The Role of Other Foods

Other foods consumed during a typical turkey feast, such as potatoes, stuffing, and pies, also play a role in the increased production of serotonin and melatonin, leading to that desire for a post-meal nap. Additionally, the presence of other essential amino acids in these foods can amplify the effect.

The Psychological Factor

There’s also a psychological component to consider. During holidays, people tend to relax more, and the atmosphere is generally conducive to resting. This relaxation, combined with the comforting presence of family and friends, can also lead to a natural feeling of sleepiness.

What About Supplements?

Given the connection between tryptophan and serotonin, tryptophan supplements have been studied for their potential to improve mood and sleep. While some studies suggest benefits, the use of tryptophan as a supplement should be approached with caution and ideally under the guidance of a healthcare provider.


The post-turkey sleepiness is likely a combination of factors, including the type of food eaten, the quantity consumed, the presence of alcohol, and the overall relaxing environment. While tryptophan does play a role in sleep regulation, it’s not the direct “sleep-inducing” substance in turkey as often thought.
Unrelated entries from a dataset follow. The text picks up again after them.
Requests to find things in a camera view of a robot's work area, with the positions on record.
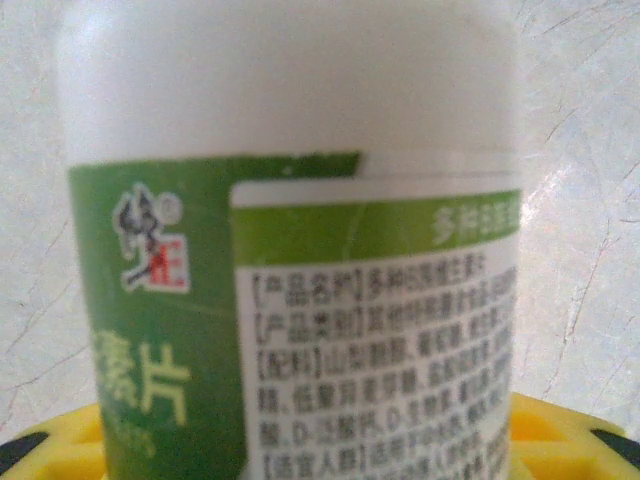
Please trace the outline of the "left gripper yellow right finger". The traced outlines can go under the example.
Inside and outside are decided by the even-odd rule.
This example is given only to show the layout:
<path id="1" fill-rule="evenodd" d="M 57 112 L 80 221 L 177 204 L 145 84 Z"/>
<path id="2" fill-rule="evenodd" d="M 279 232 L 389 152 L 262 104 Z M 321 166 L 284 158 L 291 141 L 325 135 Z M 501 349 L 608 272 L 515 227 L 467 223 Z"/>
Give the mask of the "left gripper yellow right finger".
<path id="1" fill-rule="evenodd" d="M 510 479 L 637 479 L 639 443 L 608 421 L 511 397 Z"/>

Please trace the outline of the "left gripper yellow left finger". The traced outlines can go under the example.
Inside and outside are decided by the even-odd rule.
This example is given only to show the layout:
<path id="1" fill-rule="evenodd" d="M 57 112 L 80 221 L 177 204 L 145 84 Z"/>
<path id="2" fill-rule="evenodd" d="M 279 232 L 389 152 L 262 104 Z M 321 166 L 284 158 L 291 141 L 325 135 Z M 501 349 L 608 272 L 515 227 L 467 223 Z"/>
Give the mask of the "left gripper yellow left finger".
<path id="1" fill-rule="evenodd" d="M 1 479 L 97 480 L 106 477 L 96 404 L 35 425 L 1 445 Z"/>

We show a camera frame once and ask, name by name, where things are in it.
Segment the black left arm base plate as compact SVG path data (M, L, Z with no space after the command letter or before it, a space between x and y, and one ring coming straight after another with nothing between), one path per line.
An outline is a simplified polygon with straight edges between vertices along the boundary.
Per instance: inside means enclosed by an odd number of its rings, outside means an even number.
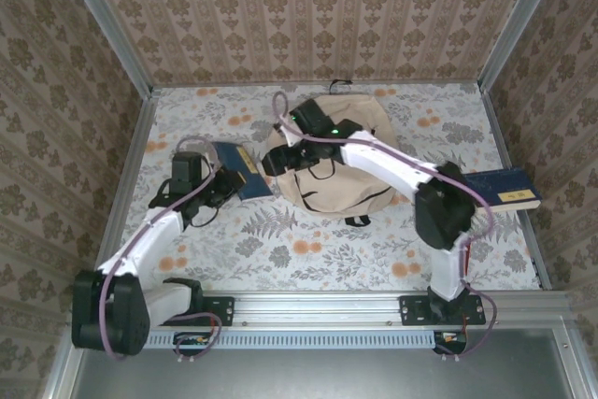
M235 313L235 299L233 296L204 296L194 305L190 305L185 312L178 313L162 323L162 326L209 327L217 325L214 318L191 318L191 315L197 313L211 313L221 319L221 324L224 327L231 326Z

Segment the aluminium side rail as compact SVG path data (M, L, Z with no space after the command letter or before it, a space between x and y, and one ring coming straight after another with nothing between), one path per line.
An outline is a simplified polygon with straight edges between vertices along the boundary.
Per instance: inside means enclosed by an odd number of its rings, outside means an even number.
M490 123L491 131L494 137L496 148L500 156L501 164L504 168L510 168L512 166L511 158L508 153L508 149L502 134L499 121L492 106L490 94L487 91L481 91L480 95ZM541 250L538 246L528 211L519 210L517 212L517 215L523 236L525 238L525 242L527 244L528 251L530 253L530 259L534 267L535 275L538 279L538 285L541 290L551 291L552 284L548 275L548 270L546 269Z
M110 259L121 246L121 237L160 96L161 90L153 89L142 102L93 271Z

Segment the thin aluminium table edge rail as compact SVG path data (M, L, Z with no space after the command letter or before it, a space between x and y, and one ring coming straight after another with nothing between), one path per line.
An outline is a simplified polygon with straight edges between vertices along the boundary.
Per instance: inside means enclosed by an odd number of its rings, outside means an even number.
M331 85L331 81L279 81L279 82L245 82L245 83L187 83L187 84L155 84L152 87L152 91L158 91L163 89L182 89L182 88L229 88L229 87L282 87L290 88L292 86L319 86L324 87L326 90ZM391 86L391 85L434 85L434 86L446 86L446 85L457 85L457 84L474 84L478 86L477 81L472 79L457 79L457 80L353 80L350 85L345 86L356 87L356 86Z

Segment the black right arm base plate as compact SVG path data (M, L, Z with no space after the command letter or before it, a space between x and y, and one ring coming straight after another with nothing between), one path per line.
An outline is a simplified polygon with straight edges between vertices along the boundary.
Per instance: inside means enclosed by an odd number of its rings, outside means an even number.
M399 306L404 326L457 326L464 322L482 325L487 322L481 298L469 293L450 302L428 293L404 295L399 298Z

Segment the aluminium outer frame rail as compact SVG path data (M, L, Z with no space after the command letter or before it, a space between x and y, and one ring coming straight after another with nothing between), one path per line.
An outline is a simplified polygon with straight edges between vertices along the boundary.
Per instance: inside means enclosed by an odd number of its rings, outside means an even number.
M586 399L586 390L583 377L579 370L577 356L572 346L572 340L564 325L554 330L560 359L566 376L566 381L573 399Z
M72 343L71 325L67 324L56 350L42 399L73 399L85 349Z

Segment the grey metal panel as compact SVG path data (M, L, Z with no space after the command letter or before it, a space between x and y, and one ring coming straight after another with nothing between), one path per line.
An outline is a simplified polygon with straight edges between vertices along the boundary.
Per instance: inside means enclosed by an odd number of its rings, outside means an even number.
M551 347L485 348L458 362L408 350L148 351L91 355L73 399L573 399Z

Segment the blue book with yellow label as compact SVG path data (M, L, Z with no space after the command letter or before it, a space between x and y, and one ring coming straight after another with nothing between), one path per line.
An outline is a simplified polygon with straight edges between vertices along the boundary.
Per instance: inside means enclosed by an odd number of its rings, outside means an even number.
M263 199L273 195L257 164L242 145L217 141L214 147L223 167L236 172L243 180L243 185L235 188L241 201Z
M464 179L484 198L492 212L536 209L542 202L540 193L519 167L469 173Z

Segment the floral tablecloth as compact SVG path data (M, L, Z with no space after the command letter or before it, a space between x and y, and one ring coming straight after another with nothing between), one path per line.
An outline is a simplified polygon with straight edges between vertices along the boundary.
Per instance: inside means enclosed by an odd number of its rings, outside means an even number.
M465 172L501 160L478 86L457 84L349 87L379 101L401 151ZM138 172L124 234L142 222L171 172L177 144L192 137L239 143L253 160L266 152L276 87L163 89ZM211 291L420 291L431 276L431 250L417 236L413 209L395 195L363 228L313 216L271 197L232 199L215 214L202 208L195 227L172 241L149 270L159 283L192 278Z

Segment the beige canvas backpack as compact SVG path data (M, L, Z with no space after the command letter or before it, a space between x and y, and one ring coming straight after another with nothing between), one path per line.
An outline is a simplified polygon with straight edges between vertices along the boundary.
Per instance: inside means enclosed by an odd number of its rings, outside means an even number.
M354 121L385 144L396 148L391 121L376 98L364 93L333 93L314 98L333 122ZM395 189L378 178L331 159L293 170L285 165L290 158L285 137L273 129L267 138L263 171L276 179L281 196L304 211L329 219L343 219L349 226L363 227L368 216L387 207Z

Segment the aluminium frame post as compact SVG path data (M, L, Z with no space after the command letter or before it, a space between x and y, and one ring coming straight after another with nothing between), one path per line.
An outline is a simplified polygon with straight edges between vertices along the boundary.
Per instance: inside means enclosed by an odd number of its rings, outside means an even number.
M149 99L153 83L150 81L148 71L135 53L132 40L121 26L117 10L109 4L108 0L83 1L94 16L140 97L143 100Z
M477 79L481 93L490 91L540 2L541 0L516 1Z

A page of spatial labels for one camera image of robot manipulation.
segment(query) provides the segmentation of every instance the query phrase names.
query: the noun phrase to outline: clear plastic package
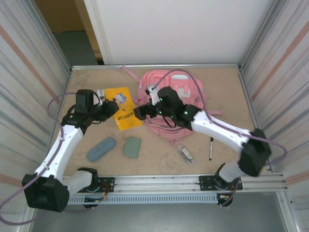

Understanding the broader dietary context and the body’s complex digestive and neurological responses helps demystify why we feel sleepy after a big turkey meal.

In conclusion, while tryptophan in turkey contributes to the body’s natural sleep-wake cycle, it doesn’t act alone. The entire feast, along with the environment, works together to create the perfect storm for a nap. So next time you reach for that second helping of turkey, remember that it’s not just the bird that might be nudging you towards slumber—it’s the sum of the parts, from the side dishes to the relaxed atmosphere, that makes post-turkey drowsiness a common occurrence during holiday gatherings. While turkey may not be the sole culprit, it certainly plays a role in the overall experience.

So, as you enjoy your next turkey dinner, savor the delicious flavors and the joy of spending time with loved ones. And if you find yourself feeling a bit sleepy afterward, know that it’s a natural response to a hearty and satisfying meal, with tryptophan playing just one part in the delightful post-feast tradition.